§ **Problem details**
Find the word "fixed" in the listing; pull out each line holding it.

--- Dataset entries Enclosed Below ---

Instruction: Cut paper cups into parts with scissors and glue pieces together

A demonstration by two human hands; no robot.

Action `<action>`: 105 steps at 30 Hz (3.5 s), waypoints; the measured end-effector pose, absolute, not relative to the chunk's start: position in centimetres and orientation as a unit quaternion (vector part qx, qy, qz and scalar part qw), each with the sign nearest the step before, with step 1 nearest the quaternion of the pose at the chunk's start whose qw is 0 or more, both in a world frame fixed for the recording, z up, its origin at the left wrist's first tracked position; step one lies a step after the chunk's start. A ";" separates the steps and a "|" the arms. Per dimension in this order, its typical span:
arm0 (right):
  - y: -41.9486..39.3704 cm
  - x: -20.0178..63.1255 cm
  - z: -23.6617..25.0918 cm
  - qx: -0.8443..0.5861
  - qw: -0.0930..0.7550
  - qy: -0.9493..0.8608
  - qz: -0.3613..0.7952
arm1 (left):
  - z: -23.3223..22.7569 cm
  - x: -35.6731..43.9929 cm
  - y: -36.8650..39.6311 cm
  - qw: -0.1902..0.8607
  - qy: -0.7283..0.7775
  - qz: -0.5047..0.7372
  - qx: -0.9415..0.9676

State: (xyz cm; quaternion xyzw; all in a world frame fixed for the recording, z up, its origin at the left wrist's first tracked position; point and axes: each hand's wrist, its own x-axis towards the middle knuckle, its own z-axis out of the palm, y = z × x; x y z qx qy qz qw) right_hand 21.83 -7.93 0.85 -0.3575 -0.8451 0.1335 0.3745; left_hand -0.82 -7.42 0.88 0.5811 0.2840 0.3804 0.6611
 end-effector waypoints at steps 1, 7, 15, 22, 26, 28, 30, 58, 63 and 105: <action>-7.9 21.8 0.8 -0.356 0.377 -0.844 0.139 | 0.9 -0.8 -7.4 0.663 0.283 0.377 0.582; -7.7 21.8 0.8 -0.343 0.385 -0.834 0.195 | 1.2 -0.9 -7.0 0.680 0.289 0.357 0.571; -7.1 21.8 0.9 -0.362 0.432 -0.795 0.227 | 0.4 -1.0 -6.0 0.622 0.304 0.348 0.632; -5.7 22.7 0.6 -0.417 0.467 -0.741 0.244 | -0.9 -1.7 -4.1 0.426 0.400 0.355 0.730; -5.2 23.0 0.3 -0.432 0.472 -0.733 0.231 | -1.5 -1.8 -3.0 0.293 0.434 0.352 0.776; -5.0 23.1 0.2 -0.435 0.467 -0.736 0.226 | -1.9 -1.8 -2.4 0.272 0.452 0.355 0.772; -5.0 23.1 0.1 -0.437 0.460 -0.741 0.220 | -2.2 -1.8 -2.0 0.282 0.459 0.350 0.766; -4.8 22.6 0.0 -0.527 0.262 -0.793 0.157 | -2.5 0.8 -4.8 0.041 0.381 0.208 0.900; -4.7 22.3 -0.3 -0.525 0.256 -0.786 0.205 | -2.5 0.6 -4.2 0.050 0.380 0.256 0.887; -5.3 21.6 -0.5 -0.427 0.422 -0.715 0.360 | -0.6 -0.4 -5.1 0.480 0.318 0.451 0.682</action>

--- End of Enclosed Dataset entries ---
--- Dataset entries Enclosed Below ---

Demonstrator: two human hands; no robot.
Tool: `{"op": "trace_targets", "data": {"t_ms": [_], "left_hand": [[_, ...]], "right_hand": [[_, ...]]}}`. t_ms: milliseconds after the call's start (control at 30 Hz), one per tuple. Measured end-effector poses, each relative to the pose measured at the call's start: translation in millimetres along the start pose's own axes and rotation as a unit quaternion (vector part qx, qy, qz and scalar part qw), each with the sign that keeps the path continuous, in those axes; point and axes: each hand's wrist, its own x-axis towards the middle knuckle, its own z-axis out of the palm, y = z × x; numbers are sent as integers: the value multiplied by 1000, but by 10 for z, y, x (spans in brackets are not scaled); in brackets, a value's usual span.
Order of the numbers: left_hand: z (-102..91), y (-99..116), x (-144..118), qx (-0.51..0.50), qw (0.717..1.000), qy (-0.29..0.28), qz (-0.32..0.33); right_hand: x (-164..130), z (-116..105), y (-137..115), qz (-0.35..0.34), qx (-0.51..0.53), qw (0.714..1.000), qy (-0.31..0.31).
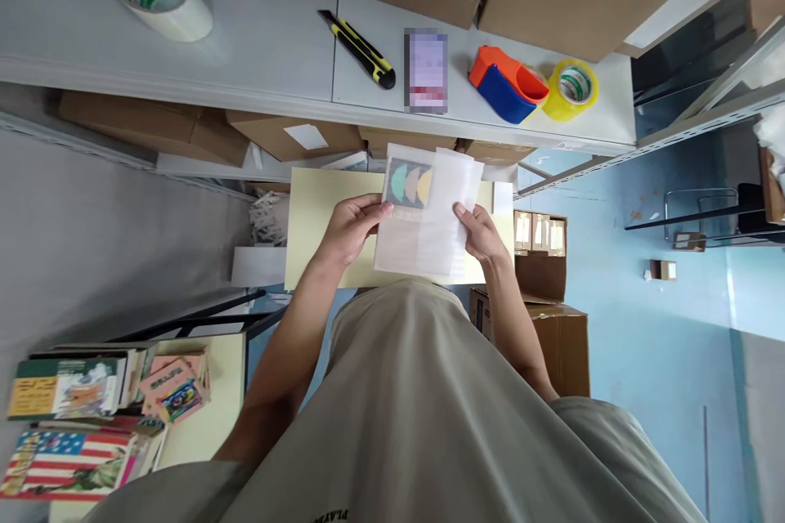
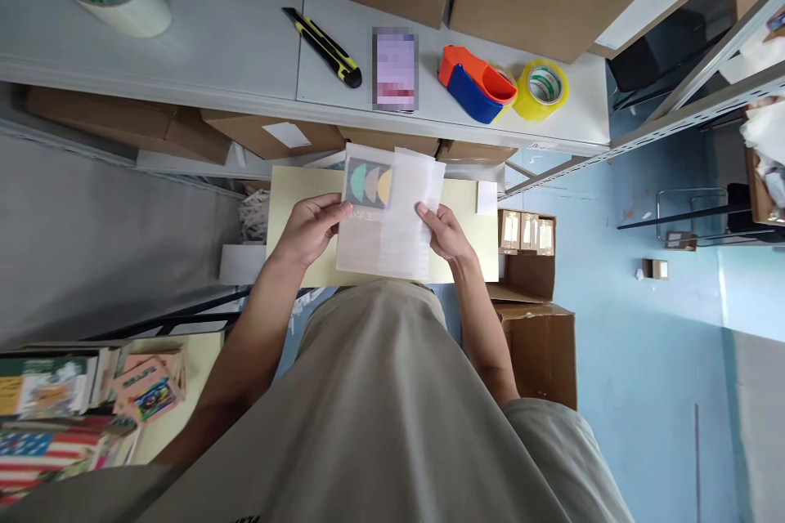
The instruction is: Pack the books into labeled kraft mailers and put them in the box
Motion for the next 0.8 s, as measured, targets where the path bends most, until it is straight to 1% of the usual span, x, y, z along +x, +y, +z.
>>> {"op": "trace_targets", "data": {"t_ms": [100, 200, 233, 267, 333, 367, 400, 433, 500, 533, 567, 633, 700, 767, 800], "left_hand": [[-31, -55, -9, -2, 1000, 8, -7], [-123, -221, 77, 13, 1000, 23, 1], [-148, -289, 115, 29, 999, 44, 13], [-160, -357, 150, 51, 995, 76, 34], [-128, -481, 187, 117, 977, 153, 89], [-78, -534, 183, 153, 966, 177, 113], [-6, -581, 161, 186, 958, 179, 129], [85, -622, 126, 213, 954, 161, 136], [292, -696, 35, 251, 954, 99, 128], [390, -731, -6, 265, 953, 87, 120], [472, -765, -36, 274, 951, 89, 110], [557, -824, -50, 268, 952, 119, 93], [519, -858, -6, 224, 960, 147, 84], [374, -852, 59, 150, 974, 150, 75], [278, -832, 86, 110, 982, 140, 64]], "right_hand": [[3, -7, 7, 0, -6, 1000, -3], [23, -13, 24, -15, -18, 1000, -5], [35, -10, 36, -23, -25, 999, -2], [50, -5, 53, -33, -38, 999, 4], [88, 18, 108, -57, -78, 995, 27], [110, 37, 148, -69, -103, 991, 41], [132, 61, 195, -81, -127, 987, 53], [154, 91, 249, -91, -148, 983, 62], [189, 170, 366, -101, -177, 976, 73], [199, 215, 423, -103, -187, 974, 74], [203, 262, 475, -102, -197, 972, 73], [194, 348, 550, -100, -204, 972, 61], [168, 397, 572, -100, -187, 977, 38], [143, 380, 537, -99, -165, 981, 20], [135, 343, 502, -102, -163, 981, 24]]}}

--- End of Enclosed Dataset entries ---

§ **Result for this task**
Action `<action>`: 105 steps at 30 Hz (3.5 s), waypoints; the measured end-effector pose, absolute, not relative to the chunk's start: position in centimetres and orientation as a unit quaternion (vector part qx, qy, qz and scalar part qw), each with the sign nearest the step before, with step 1 nearest the quaternion of the pose at the chunk's start whose qw is 0 or more, both in a world frame fixed for the recording, z up, its origin at the left wrist's first tracked position; step one lies a step after the chunk's start. A ";" separates the steps and a "|" the arms. Per dimension in this order, its typical span:
State: (xyz cm; quaternion xyzw; all in a world frame fixed for the recording, z up, its origin at the left wrist's first tracked position; point and axes: each hand's wrist, its own x-axis towards the middle knuckle, its own z-axis out of the palm, y = z × x; x y z qx qy qz qw) right_hand 21.83 -7.93 0.85 -0.3575 -0.8451 0.1335 0.3745; left_hand -0.82 -7.42 0.88 0.5811 0.2840 0.3804 0.6611

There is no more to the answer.